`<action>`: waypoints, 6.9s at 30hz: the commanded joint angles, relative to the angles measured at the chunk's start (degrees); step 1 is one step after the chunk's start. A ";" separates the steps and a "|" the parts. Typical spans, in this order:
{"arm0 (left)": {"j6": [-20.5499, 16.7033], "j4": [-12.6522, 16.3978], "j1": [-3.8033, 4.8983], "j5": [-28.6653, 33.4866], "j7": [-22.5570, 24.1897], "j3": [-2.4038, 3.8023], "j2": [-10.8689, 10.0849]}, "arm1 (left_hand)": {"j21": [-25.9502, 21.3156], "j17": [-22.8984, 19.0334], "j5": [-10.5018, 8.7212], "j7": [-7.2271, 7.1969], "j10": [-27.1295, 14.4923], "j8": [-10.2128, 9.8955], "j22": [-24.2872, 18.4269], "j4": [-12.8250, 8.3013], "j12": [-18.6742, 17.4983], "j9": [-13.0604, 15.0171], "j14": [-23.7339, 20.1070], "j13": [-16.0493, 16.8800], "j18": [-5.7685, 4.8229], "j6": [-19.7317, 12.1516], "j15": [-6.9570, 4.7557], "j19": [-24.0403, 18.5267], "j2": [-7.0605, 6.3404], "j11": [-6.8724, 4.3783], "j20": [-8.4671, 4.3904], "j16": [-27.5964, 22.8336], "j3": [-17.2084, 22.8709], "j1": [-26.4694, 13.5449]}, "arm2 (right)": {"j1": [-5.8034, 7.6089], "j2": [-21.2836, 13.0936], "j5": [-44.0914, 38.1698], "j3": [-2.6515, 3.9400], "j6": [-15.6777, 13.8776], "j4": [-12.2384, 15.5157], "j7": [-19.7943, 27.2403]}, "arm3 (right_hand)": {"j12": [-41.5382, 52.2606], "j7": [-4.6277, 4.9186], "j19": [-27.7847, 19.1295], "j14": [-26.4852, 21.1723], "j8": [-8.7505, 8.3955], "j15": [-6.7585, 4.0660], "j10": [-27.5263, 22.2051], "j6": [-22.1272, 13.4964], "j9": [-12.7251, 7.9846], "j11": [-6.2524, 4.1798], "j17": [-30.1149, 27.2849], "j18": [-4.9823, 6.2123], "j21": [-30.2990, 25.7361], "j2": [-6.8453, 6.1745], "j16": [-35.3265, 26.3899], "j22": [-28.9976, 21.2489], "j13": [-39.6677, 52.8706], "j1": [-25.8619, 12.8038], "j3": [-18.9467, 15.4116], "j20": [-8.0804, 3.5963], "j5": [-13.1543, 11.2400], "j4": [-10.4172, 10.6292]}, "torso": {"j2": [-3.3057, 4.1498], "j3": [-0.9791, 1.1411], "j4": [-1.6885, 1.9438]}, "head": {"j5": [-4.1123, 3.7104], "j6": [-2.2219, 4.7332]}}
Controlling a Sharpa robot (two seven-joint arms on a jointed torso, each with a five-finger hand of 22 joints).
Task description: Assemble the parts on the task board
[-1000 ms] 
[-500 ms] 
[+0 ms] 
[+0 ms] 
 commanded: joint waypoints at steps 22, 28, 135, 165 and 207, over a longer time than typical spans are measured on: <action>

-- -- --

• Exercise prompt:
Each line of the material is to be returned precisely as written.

• Answer to the problem:
`<action>`: waypoints, 6.9s at 30hz: the commanded joint angles, relative to the angles measured at the chunk's start (degrees); step 1 is one step after the chunk's start. A ";" separates the steps and a "|" the parts. Typical spans, in this order:
{"arm0 (left)": {"j6": [-20.5499, 16.7033], "j4": [-12.6522, 16.3978], "j1": [-3.8033, 4.8983], "j5": [-28.6653, 33.4866], "j7": [-22.5570, 24.1897], "j3": [-2.4038, 3.8023], "j2": [-10.8689, 10.0849]}, "arm1 (left_hand)": {"j21": [-25.9502, 21.3156], "j17": [-22.8984, 19.0334], "j5": [-10.5018, 8.7212], "j7": [-7.2271, 7.1969], "j10": [-27.1295, 14.4923], "j8": [-10.2128, 9.8955], "j22": [-24.2872, 18.4269], "j4": [-12.8250, 8.3013], "j12": [-18.6742, 17.4983], "j9": [-13.0604, 15.0171], "j14": [-23.7339, 20.1070], "j13": [-16.0493, 16.8800], "j18": [-5.7685, 4.8229], "j6": [-19.7317, 12.1516], "j15": [-6.9570, 4.7557], "j19": [-24.0403, 18.5267], "j2": [-7.0605, 6.3404], "j11": [-6.8724, 4.3783], "j20": [-8.4671, 4.3904], "j16": [-27.5964, 22.8336], "j3": [-17.2084, 22.8709], "j1": [-26.4694, 13.5449]}, "arm2 (right)": {"j1": [-5.8034, 7.6089], "j2": [-21.2836, 13.0936], "j5": [-44.0914, 38.1698], "j3": [-2.6515, 3.9400], "j6": [-15.6777, 13.8776], "j4": [-12.2384, 15.5157], "j7": [-19.7943, 27.2403]}, "arm3 (right_hand)": {"j12": [-41.5382, 52.2606], "j7": [-4.6277, 4.9186], "j19": [-27.7847, 19.1295], "j14": [-26.4852, 21.1723], "j8": [-8.7505, 8.3955], "j15": [-6.7585, 4.0660], "j10": [-27.5263, 22.2051], "j6": [-22.1272, 13.4964], "j9": [-12.7251, 7.9846], "j11": [-6.2524, 4.1798], "j17": [-30.1149, 27.2849], "j18": [-4.9823, 6.2123], "j21": [-30.2990, 25.7361], "j2": [-6.8453, 6.1745], "j16": [-35.3265, 26.3899], "j22": [-28.9976, 21.2489], "j13": [-39.6677, 52.8706], "j1": [-25.8619, 12.8038], "j3": [-18.9467, 15.4116], "j20": [-8.0804, 3.5963], "j5": [-13.1543, 11.2400], "j4": [-10.4172, 10.6292]}, "torso": {"j2": [-3.3057, 4.1498], "j3": [-0.9791, 1.1411], "j4": [-1.6885, 1.9438]}, "head": {"j5": [-4.1123, 3.7104], "j6": [-2.2219, 4.7332]}}
Controlling a Sharpa robot (two seven-joint arms on a jointed torso, each with a five-finger hand of 22 joints).
Task description: Assemble the parts on the task board
[-1000 ms] 
[-500 ms] 
[+0 ms] 
[+0 ms] 
 commanded: joint waypoints at steps 22, 28, 135, 165 and 207, over a longer time than typical spans are measured on: <action>

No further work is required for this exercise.